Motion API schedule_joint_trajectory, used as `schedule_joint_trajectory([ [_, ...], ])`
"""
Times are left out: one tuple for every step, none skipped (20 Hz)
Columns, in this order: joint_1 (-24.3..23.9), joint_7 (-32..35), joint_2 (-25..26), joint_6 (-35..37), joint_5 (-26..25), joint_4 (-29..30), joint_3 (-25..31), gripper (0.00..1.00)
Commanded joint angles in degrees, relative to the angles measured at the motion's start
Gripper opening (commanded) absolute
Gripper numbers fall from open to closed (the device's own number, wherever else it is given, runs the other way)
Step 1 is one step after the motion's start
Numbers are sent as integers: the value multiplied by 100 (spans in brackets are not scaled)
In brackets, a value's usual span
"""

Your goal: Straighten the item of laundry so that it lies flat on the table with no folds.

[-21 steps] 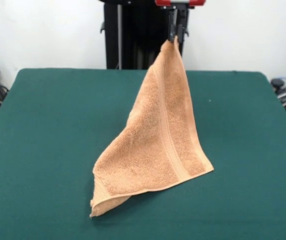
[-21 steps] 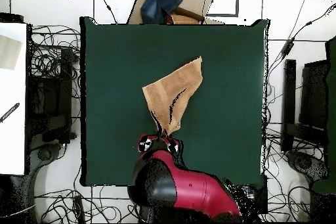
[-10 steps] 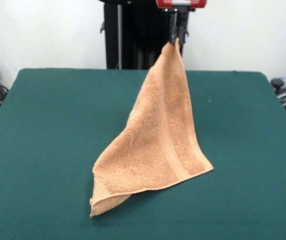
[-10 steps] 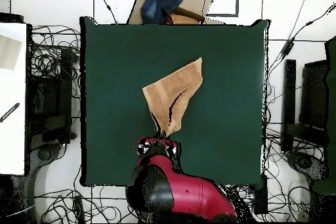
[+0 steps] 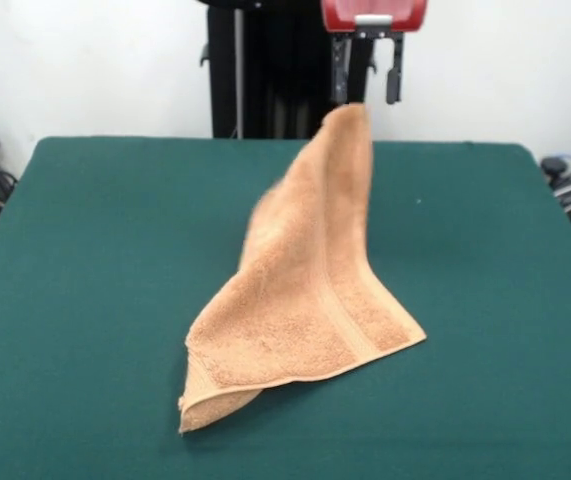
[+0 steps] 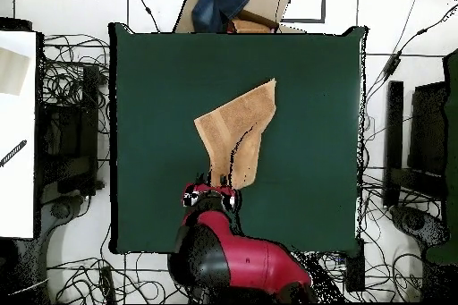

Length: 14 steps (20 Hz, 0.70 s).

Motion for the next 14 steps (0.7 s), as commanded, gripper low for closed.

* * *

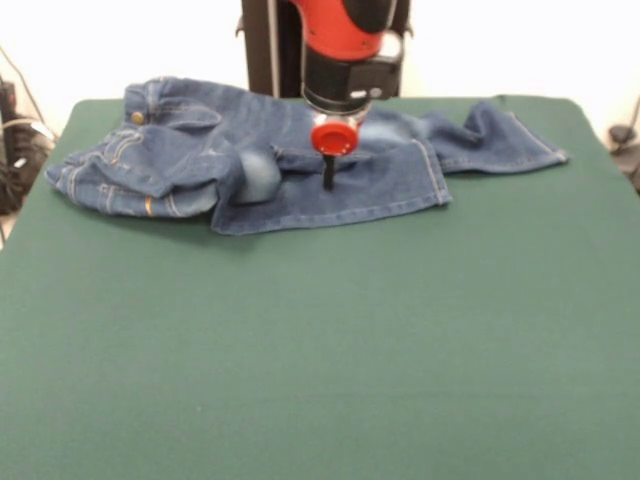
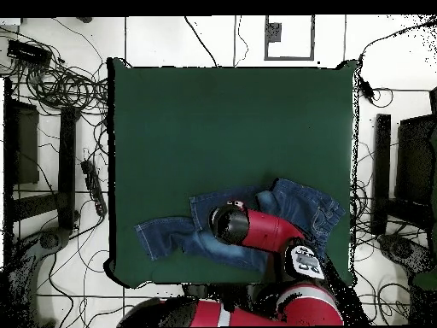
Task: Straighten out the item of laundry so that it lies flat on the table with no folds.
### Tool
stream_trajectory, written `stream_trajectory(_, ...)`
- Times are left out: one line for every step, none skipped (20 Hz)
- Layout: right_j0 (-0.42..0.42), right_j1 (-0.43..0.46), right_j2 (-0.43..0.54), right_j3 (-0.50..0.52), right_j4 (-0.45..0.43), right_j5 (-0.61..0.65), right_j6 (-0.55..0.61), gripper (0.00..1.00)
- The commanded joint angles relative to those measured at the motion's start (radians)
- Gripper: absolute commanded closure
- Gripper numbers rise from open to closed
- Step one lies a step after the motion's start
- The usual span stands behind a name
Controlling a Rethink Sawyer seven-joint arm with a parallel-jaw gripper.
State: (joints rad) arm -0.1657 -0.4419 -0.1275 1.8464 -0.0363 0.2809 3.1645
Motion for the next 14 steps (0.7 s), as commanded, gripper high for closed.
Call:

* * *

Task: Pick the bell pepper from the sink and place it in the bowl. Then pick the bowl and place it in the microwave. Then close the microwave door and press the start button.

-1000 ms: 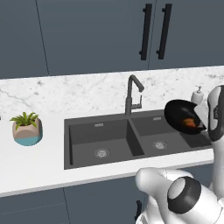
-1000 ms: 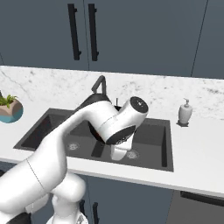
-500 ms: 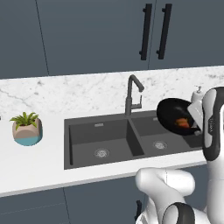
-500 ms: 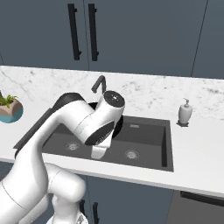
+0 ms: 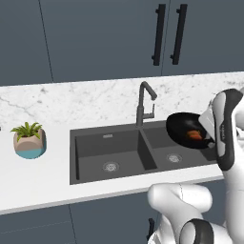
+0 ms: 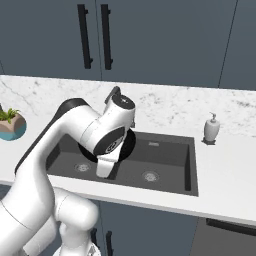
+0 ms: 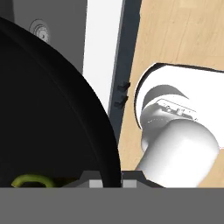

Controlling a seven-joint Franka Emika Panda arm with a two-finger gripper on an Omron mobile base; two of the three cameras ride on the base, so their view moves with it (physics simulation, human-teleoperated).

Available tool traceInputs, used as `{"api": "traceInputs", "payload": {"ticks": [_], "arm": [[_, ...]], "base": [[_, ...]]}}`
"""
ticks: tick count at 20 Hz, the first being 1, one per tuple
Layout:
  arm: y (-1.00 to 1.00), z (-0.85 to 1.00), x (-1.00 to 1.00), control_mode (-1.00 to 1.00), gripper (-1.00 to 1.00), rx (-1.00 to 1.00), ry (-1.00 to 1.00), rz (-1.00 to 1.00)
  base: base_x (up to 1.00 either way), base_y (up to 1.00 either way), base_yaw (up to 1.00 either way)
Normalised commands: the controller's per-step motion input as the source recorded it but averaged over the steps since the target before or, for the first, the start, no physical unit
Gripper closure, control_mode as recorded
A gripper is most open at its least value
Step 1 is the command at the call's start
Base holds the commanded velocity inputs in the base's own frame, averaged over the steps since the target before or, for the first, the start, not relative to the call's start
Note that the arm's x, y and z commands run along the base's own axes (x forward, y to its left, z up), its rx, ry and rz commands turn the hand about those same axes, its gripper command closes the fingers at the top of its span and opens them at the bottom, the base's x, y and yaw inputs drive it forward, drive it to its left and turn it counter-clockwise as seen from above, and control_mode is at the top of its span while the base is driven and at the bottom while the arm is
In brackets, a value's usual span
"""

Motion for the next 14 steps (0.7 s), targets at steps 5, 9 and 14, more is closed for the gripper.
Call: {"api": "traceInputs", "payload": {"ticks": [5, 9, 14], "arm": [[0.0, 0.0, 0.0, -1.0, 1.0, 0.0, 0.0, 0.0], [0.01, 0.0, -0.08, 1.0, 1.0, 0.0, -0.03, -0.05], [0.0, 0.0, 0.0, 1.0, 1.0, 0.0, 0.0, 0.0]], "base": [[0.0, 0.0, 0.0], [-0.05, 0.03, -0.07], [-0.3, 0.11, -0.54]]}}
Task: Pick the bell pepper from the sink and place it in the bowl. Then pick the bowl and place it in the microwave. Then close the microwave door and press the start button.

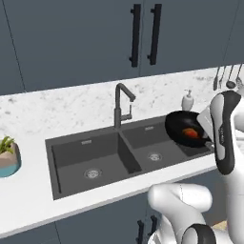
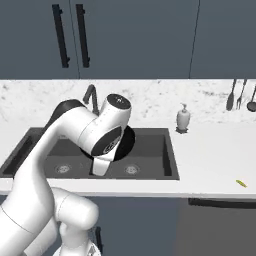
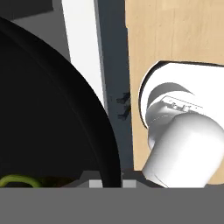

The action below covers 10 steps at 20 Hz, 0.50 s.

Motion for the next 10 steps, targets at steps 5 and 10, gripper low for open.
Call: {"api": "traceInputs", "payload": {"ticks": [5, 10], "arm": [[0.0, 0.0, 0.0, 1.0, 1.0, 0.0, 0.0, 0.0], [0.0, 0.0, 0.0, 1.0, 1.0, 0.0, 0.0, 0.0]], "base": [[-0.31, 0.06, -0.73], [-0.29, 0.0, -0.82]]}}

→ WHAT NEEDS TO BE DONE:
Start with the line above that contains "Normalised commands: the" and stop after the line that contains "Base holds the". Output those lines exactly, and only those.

→ YOUR SOLUTION:
Normalised commands: the controller's per-step motion input as the source recorded it but averaged over the steps since the target before or, for the first, the start, no physical unit
Gripper closure, control_mode as recorded
A gripper is most open at its least value
Step 1 is the command at the call's start
Base holds the commanded velocity inputs in the base's own frame, averaged over the steps since the target before or, for the first, the start, not relative to the call's start

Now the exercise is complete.